Problem requirements ▸
All lines below must be repeated exactly, with the pictures omitted.

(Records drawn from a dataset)
------------------------------------------------------------------------
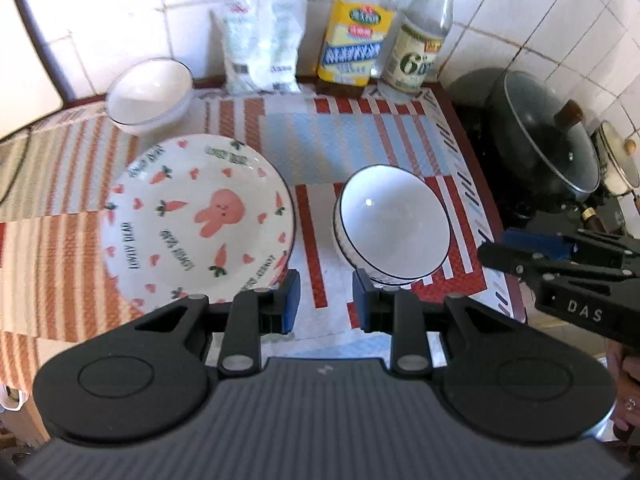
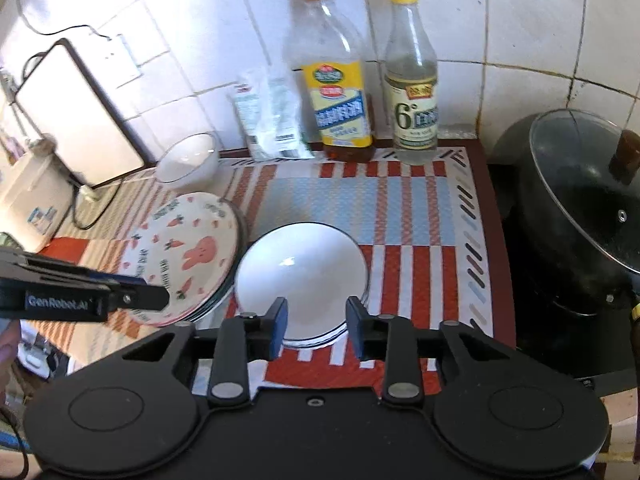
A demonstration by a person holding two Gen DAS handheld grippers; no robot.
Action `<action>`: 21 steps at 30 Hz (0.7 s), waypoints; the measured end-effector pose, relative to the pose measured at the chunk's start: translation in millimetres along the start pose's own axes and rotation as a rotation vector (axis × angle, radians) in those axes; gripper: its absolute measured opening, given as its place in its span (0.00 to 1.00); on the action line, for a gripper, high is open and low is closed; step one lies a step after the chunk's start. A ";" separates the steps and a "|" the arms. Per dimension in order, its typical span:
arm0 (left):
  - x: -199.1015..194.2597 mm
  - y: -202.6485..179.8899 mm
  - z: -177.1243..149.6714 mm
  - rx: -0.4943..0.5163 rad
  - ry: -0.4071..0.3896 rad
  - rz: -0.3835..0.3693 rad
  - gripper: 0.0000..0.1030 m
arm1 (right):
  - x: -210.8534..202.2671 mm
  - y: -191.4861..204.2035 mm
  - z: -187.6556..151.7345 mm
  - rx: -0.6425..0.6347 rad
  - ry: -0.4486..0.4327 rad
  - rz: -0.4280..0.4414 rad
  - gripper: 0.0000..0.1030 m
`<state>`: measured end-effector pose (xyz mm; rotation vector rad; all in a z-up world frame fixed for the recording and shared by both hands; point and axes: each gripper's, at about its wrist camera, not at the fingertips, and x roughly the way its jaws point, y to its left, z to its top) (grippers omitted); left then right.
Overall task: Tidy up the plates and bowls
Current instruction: 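Move both tools to the last white bowl beside the salt bag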
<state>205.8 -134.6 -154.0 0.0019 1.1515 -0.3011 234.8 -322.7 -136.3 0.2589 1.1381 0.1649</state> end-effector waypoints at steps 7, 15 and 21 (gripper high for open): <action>-45.4 13.2 -11.7 -0.037 -0.066 0.014 0.30 | -15.4 15.2 2.0 -0.038 0.015 0.042 0.58; -81.3 37.4 -10.1 -0.028 -0.111 0.068 0.34 | -32.1 39.9 19.9 -0.084 -0.010 0.112 0.60; -95.0 67.4 2.1 -0.027 -0.149 0.068 0.37 | -31.8 67.0 43.2 -0.118 -0.038 0.172 0.60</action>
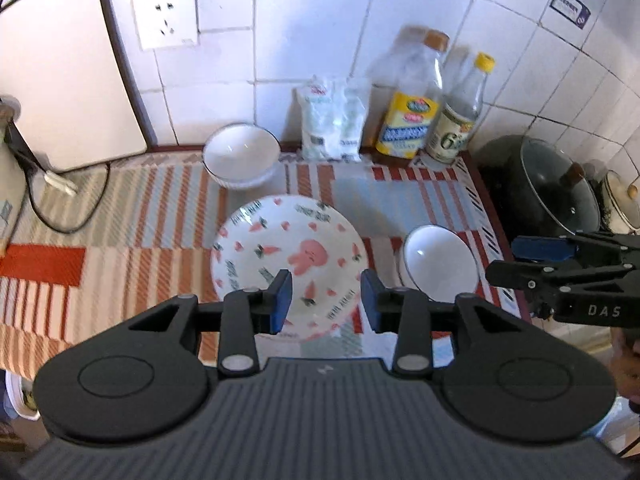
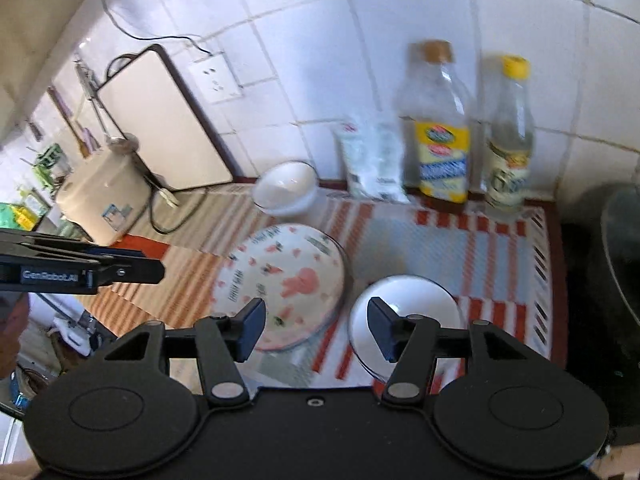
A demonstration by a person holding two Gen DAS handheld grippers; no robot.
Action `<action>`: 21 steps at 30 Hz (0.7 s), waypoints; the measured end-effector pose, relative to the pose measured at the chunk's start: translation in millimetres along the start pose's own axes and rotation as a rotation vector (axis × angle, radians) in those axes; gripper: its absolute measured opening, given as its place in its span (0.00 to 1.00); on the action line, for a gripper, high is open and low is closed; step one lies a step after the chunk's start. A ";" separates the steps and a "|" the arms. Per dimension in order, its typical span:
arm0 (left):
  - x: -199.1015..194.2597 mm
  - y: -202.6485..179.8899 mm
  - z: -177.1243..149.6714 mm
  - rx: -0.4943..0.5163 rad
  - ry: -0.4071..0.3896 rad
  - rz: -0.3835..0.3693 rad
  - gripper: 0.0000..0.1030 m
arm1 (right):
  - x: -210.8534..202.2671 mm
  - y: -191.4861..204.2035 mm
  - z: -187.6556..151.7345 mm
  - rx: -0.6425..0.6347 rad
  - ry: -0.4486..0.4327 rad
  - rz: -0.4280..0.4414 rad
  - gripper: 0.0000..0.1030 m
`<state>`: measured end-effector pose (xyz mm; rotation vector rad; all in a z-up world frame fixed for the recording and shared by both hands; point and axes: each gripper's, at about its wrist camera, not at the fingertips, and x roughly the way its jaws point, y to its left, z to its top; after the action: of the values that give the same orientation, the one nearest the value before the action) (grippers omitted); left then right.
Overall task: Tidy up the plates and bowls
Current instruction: 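Move both tools to the last white bowl beside the salt bag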
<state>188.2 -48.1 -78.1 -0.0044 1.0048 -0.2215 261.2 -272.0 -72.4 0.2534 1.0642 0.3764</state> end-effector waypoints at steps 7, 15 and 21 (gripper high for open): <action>7.1 43.3 32.2 0.016 -0.035 0.009 0.38 | 33.6 28.2 35.7 -0.033 -0.019 0.021 0.60; 45.0 89.0 71.5 0.023 -0.059 0.025 0.40 | 89.6 44.5 72.9 0.011 -0.045 0.048 0.60; 79.3 120.6 87.7 0.024 -0.089 0.001 0.40 | 137.0 46.2 93.1 0.053 -0.063 0.054 0.60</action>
<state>324.6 46.4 -109.9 0.0076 0.9136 -0.2308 394.4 -174.7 -121.0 0.3400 1.0082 0.3863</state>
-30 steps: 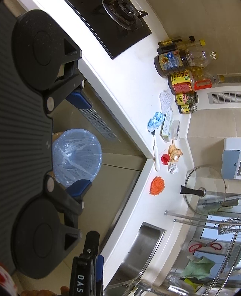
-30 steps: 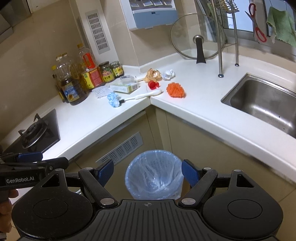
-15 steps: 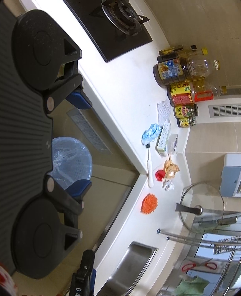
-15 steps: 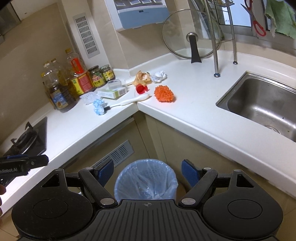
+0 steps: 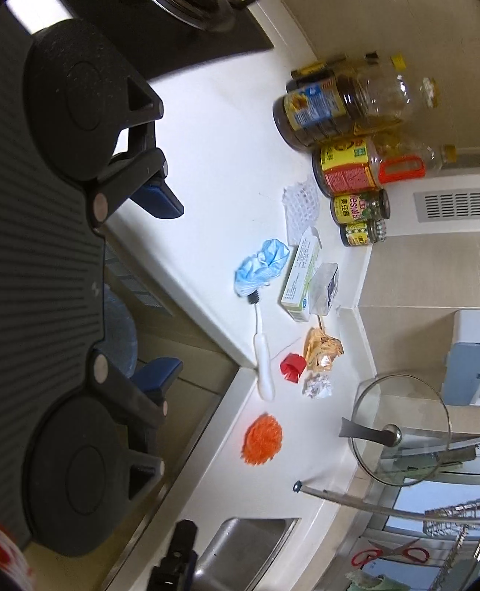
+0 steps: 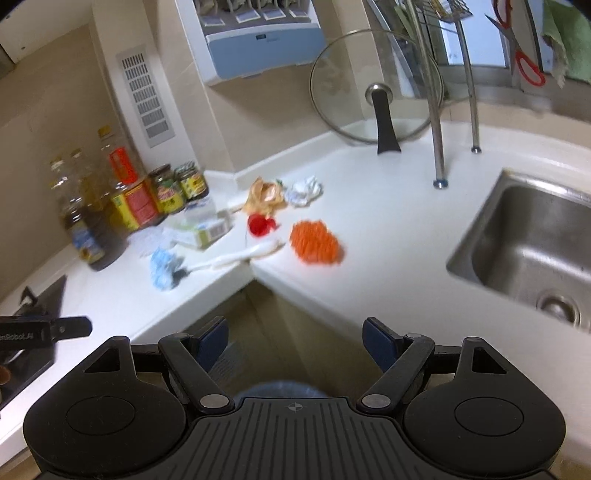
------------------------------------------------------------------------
Task response ▸
A demonstration by a person holding two Gen DAS handheld grippers; no robot.
Action `<action>`: 21 steps at 30 Hz (0.7 s), waypoints; the measured end-effector pose, relative to the pose measured at the chunk's start: translation in millimetres along the start pose's own axes and rotation as a rotation vector (axis × angle, radians) in those axes; gripper: its absolute measured opening, given as its place in its span (0.00 to 1.00); on the action line, for a gripper, high is open and low is closed; step one lies a step after the chunk's start. A ";" separates the steps and a "|" the arms. Per dimension in order, its typical span:
arm0 (left):
  - x: -199.1015..194.2597 mm
  - y: -202.6485..179.8899 mm
  - z: -177.1243..149.6714 mm
  - rx: -0.4943..0.5163 rad
  - ry: -0.4071..0.3896 rad
  - rz: -0.3835..0.3693 rad
  - gripper: 0.0000..0.1030 m
arm1 (right):
  - x: -210.8534..202.2671 mm
  - y: -191.4861..204.2035 mm
  - z: -187.6556..151.7345 mm
  - rx: -0.6425..0.6347 rad
  - ry: -0.4486..0.4327 rad
  - rz: -0.4280..0.4414 rad
  - gripper: 0.0000..0.1030 m
`<state>`: measured end-effector pose (xyz mm; rotation vector rad; all in a z-up world frame fixed for the recording and shared by both hands; point and axes: each gripper's, at about its wrist camera, not at the fingertips, and x roughly the way its jaws point, y to its left, z to its top) (grippers omitted); left then right.
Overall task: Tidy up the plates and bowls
Current instruction: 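Move both tools to the last white bowl beside the salt bag
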<state>205.8 -134.6 -154.0 0.0019 1.1515 -0.3011 234.8 -322.7 -136.3 0.2589 1.1381 0.1649</state> end-effector waypoints at steps 7, 15 and 21 (gripper high for open): <action>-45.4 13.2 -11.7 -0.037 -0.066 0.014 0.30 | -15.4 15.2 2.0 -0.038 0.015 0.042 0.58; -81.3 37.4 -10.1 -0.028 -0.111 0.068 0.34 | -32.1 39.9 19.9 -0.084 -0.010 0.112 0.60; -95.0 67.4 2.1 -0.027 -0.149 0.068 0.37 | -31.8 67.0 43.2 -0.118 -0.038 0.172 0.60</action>
A demonstration by a person holding two Gen DAS handheld grippers; no robot.
Action `<action>`: 21 steps at 30 Hz (0.7 s), waypoints; the measured end-effector pose, relative to the pose measured at the chunk's start: translation in millimetres along the start pose's own axes and rotation as a rotation vector (axis × angle, radians) in those axes; gripper: its absolute measured opening, given as its place in its span (0.00 to 1.00); on the action line, for a gripper, high is open and low is closed; step one lies a step after the chunk's start. A ";" separates the steps and a "|" the arms. Per dimension in order, its typical span:
arm0 (left):
  - x: -199.1015..194.2597 mm
  - y: -202.6485..179.8899 mm
  - z: -177.1243..149.6714 mm
  - rx: -0.4943..0.5163 rad
  - ry: -0.4071..0.3896 rad
  - rz: -0.3835..0.3693 rad
  - gripper: 0.0000..0.1030 m
arm1 (right):
  - x: -210.8534..202.2671 mm
  - y: -191.4861..204.2035 mm
  - z: -187.6556..151.7345 mm
  - rx: -0.6425..0.6347 rad
  - ry: -0.4486..0.4327 rad
  - rz: -0.4280..0.4414 rad
  - gripper: 0.0000..0.1030 m
`<state>`: measured end-effector pose (xyz mm; rotation vector rad; all in a z-up world frame fixed for the recording and shared by both hands; point and axes: each gripper's, at about its wrist camera, not at the fingertips, and x roughly the way its jaws point, y to its left, z to its top; after the action: of the values that give the same orientation, the one nearest the value before the action) (grippers omitted); left then right.
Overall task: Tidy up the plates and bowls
Current instruction: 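Move both tools to the last white bowl beside the salt bag
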<state>188.2 -48.1 -78.1 -0.0044 1.0048 -0.2215 261.2 -272.0 -72.4 0.2534 1.0642 0.3764</state> end-effector waypoints at steps 7, 15 and 21 (gripper high for open): <action>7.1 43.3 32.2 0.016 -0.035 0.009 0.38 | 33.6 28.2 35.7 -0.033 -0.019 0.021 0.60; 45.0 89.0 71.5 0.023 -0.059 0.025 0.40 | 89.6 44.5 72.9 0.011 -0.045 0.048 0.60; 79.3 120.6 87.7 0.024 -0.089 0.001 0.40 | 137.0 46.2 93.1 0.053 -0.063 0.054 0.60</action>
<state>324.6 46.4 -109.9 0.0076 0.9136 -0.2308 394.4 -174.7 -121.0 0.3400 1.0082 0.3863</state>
-30 steps: 
-30 steps: 
-15 steps: 
-15 steps: 
+0 steps: 
+0 steps: 

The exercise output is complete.